Local Group analogues in a cosmological context -- I. Relating velocity structure to the cosmic web

TL;DR

This study investigates how the velocity structure of Local Group analogues relates to their large-scale cosmic environment using simulations, revealing correlations between orbital energy, density, and filament alignment.

Contribution

It introduces the coupling energy of the MW-M31 orbit as a key factor linking Local Group analogues to their cosmic web environment, providing new insights into their formation and structure.

Findings

High coupling energy LGAs are in denser regions.

Low coupling energy LGAs align with cosmic filaments.
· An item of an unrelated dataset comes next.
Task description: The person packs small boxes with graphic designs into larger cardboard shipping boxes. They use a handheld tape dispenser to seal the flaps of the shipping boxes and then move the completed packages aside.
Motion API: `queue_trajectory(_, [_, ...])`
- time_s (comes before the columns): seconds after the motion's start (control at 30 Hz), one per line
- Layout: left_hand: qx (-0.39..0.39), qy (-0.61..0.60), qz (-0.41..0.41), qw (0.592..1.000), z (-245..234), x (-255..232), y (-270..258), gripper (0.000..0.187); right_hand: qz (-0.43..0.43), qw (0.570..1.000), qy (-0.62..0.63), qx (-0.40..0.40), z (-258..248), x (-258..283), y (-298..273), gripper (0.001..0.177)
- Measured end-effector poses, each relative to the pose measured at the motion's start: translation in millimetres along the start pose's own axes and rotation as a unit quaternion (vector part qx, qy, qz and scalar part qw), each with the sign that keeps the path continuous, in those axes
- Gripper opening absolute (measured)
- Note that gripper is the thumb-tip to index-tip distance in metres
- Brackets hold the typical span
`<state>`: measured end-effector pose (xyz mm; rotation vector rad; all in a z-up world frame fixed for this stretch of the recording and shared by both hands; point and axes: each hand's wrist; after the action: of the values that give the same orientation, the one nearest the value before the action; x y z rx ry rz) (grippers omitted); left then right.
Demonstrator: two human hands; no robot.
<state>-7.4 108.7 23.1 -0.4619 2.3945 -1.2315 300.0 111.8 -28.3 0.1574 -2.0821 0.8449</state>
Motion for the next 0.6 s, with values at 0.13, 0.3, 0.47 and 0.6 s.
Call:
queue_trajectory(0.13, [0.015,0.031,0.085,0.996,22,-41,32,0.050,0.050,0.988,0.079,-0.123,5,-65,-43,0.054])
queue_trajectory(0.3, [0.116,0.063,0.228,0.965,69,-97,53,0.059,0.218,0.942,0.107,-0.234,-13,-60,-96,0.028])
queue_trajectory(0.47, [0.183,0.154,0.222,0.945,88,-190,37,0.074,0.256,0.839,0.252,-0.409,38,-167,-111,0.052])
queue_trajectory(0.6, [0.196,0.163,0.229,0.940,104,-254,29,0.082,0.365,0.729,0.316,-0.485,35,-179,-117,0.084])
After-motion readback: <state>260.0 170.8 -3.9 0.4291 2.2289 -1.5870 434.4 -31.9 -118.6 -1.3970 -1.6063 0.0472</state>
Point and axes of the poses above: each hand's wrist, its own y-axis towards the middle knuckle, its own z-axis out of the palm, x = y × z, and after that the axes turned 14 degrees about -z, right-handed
The real Local Group has typical coupling energy and environment.

Abstract

Our Local Group, dominated in mass by the Milky Way (MW) and M31, provides a unique laboratory for testing $\Lambda$CDM cosmology on small scales owing to its proximity. However, its connection to the surrounding large-scale environment, which is essential for interpreting its properties, is inadequately understood. In this work, we explore the connection between Local Group analogues (LGAs) and their surrounding large-scale environments using the ABACUSSUMMIT simulation suite, highlighting the key role of the coupling energy of the MW-M31 orbit, $E_{\rm coupling}$. We find that LGAs with high $E_{\rm coupling}$ preferentially reside in denser regions, whereas those with low $E_{\rm coupling}$ tend to occupy low-density environments. Furthermore, LGAs with low $E_{\rm coupling}$ exhibit strong alignment with cosmic filaments, manifested as a pronounced polar anisotropy in the distribution of tracer haloes. By contrast, LGAs with high $E_{\rm coupling}$ show a weaker polar anisotropy but an enhanced azimuthal anisotropy, with large-scale tracer haloes preferentially lying in the plane spanned by the halo pair and the orbital spin vector. Within this framework, our Local Group is characterised by typical $E_{\rm coupling}$ residing in a relatively under-dense environment, yet it remains consistent with the 95\% range of analogue systems identified in the simulation.